In a similar vein, allegations of large-scale corruption have been brushed aside, while a few politically connected cronies are milking the nation at its weakest hour. According to the trade unions of the Ceylon Petroleum Corporation, the latest purchase of oil shipment for July is quoted at US$ 145 per barrel against the market price of US$ 129. The premium for suppliers and local agents which was US$3 a barrel in March this year has shot up to US$ 21-29 a barrel in July.

It was against this kind of crass mismanagement and corruption that millions of Sri Lankans took the streets and forced the former regime out of power. Not only has the new President failed to provide a degree of accountability, but he is also indulging in a vicious witch-hunt against the activists who stood up against that corrupt and nepotistic regime. Activists are hounded under charges as ludicrous as being the first to step into the president’s house, eating from the president’s kitchen and sleeping in the president’s bed. In the meanwhile, large-scale scammers and wheeler-dealers are having a field day. Some have already made it to the Cabinet.  
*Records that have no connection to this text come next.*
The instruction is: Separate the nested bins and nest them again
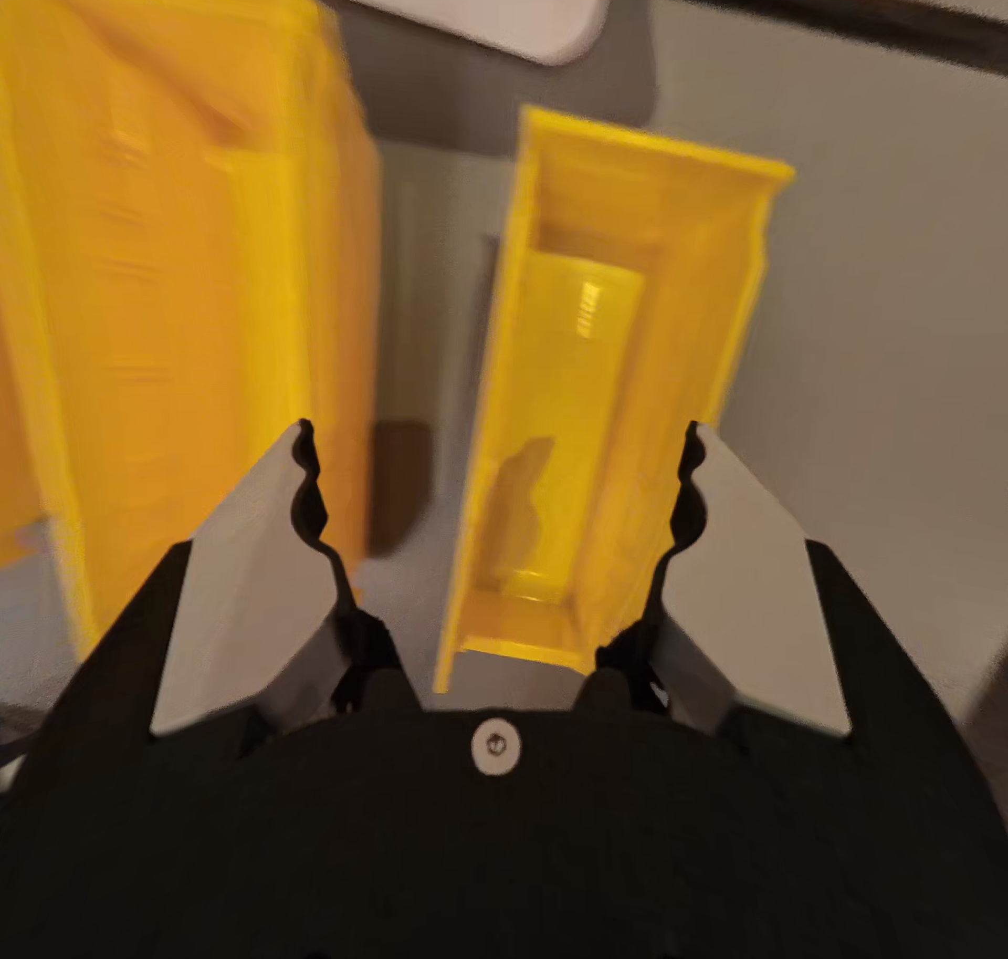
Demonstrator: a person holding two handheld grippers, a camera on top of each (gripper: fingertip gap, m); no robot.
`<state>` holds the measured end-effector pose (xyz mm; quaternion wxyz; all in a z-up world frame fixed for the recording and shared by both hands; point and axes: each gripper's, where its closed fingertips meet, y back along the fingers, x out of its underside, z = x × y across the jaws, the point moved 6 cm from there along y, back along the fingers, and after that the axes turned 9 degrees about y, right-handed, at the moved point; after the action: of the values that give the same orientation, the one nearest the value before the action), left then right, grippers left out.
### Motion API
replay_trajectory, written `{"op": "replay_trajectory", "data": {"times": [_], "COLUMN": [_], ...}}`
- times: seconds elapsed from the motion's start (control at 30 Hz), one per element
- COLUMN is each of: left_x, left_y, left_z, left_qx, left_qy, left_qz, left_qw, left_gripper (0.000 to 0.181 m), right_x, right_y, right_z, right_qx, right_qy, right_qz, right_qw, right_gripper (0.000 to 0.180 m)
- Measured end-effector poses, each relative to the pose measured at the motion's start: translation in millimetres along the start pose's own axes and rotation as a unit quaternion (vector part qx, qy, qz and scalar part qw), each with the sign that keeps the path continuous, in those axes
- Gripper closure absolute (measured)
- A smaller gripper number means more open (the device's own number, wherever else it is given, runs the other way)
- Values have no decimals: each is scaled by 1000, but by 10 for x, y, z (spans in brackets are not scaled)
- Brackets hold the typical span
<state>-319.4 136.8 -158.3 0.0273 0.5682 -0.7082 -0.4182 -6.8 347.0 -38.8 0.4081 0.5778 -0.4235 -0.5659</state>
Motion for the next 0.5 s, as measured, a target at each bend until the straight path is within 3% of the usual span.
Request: {"op": "replay_trajectory", "data": {"times": [0.03,0.1,0.2,0.33,0.5], "left_x": [6,28,62,102,120], "left_y": [-7,-31,-49,-41,-60], "left_z": [0,5,-25,-30,-23], "left_qx": [-1,-7,-6,-10,-4], "left_qy": [0,2,-2,-5,7], "left_qz": [2,10,18,21,27], "left_qw": [1000,1000,1000,1000,1000], "left_gripper": [118,117,116,115,115], "right_x": [-75,-157,-179,-142,-58], "right_y": [65,89,-49,-236,-379], "right_z": [191,591,981,1167,1412], "right_qx": [-34,-78,-58,-14,-22], "right_qy": [5,28,55,31,33], "right_qz": [-26,-46,-26,3,49], "right_qw": [999,996,996,999,998], "right_gripper": [51,45,34,29,26]}}
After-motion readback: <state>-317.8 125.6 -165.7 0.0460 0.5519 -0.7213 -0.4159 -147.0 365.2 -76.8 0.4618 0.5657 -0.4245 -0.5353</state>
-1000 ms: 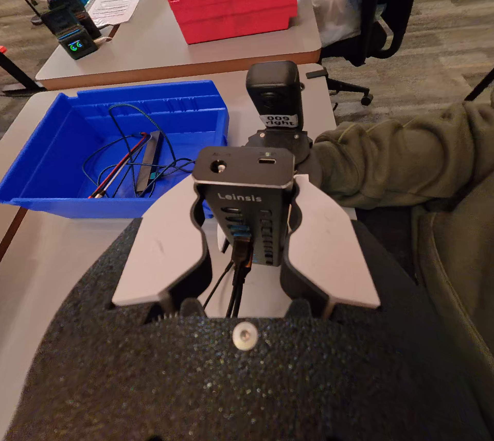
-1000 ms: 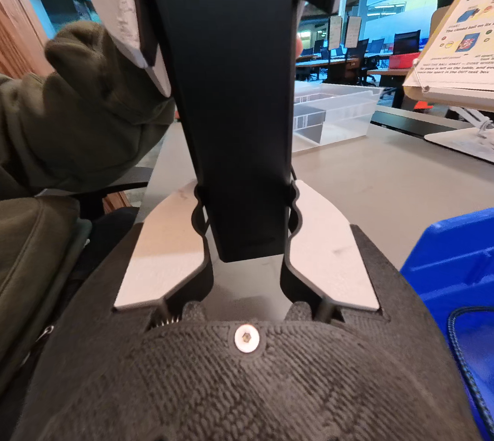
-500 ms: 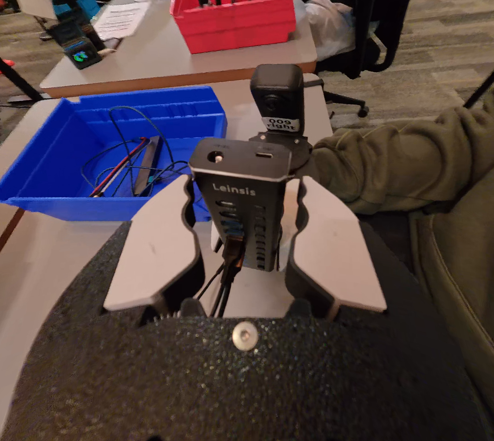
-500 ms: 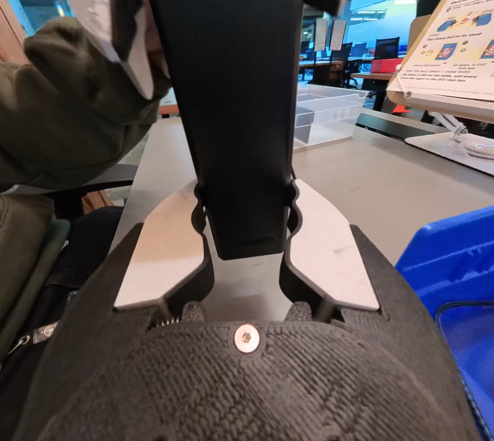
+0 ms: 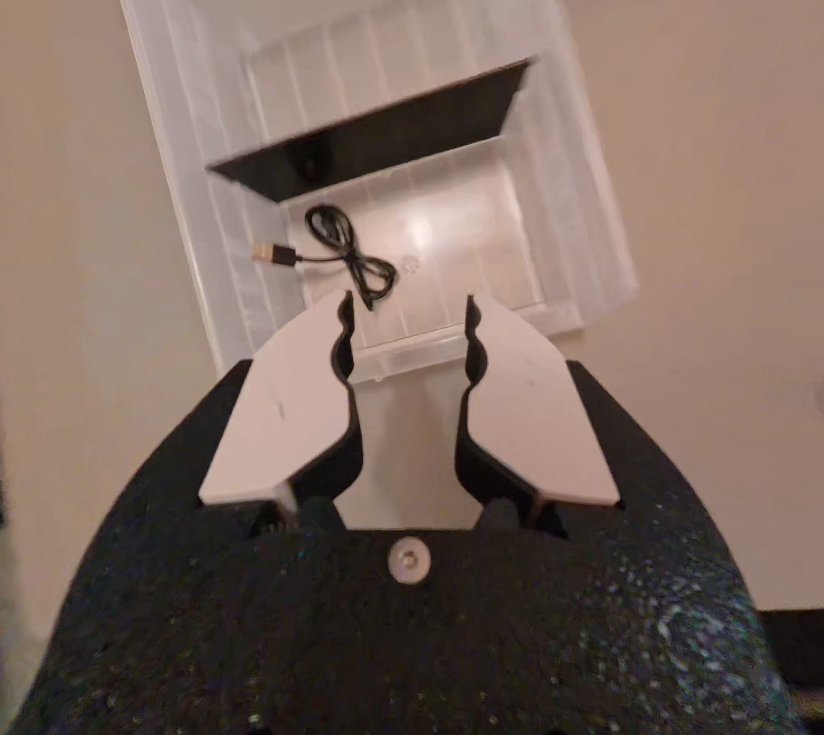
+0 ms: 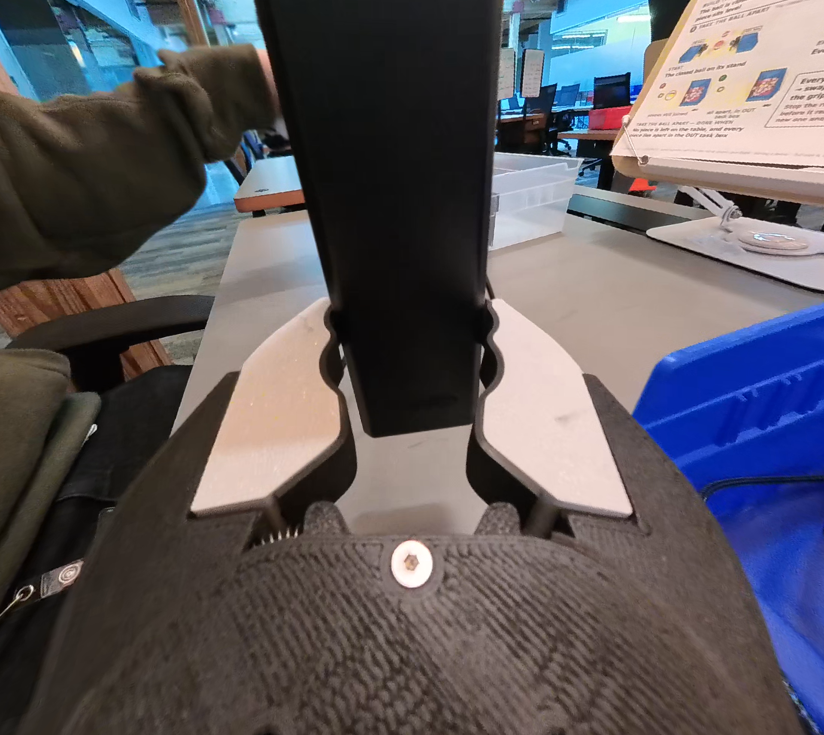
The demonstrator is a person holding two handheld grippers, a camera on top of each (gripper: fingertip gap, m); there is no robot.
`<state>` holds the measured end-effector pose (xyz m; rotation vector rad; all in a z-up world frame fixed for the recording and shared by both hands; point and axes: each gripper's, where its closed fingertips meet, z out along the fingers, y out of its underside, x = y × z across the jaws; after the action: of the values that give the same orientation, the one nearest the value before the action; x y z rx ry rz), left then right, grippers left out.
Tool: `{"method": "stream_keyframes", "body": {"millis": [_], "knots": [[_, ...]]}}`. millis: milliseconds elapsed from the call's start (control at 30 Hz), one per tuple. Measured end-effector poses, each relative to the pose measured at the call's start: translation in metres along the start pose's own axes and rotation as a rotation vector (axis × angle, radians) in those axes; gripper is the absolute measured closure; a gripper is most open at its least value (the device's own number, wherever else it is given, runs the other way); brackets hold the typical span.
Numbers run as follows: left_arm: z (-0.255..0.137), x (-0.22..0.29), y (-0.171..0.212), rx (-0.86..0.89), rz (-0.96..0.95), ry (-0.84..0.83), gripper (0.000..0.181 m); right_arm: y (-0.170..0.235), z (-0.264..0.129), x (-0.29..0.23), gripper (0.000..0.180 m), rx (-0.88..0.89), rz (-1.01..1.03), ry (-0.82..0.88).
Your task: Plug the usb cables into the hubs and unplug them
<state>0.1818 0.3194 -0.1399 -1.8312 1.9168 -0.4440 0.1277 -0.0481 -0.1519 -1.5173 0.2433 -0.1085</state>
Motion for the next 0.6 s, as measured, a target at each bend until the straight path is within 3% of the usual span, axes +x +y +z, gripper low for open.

The President is driven by a singular grudge; some elements masquerading as protestors torched his residence. That is a crime, and so are other attacks on the properties of the ruling party politicians and their loyalists. They need to be investigated and perpetrators are held accountable.  However, in any international comparison, Sri Lanka’s people’s struggle is overwhelmingly peaceful. This is not how public anger explodes; even in modern EU nations such as Romania, in the height of revolutionary ferment leading to the collapse of communism, despots were hanged by the lamppost.


In Sri Lanka, a largely peaceful people’s struggle is delegitimized by a regime that is both illegitimate and corrupt. Unlike his predecessor, who might have favoured white vans, the new president is unleashing the state’s coercive apparatus against the leaders of the struggle. That however does not spare the already blighted law enforcement agencies from being further discredited in the eyes of the public and the civilized world. 


The president and the government may not enjoy the legitimacy of the public. But that is not a reason to make the public hate them. The witch-hunt against the peaceful protestors is doing exactly that. The danger is that public anger may find a way out, targeting perhaps the only reason one should put up with the Wickremesinghe-Rajapaksa regime: the much-needed economic reforms and SOE restructuring.  The new President may be the right person to do that. But he seems to be preoccupied with pursuing petulant personal aims.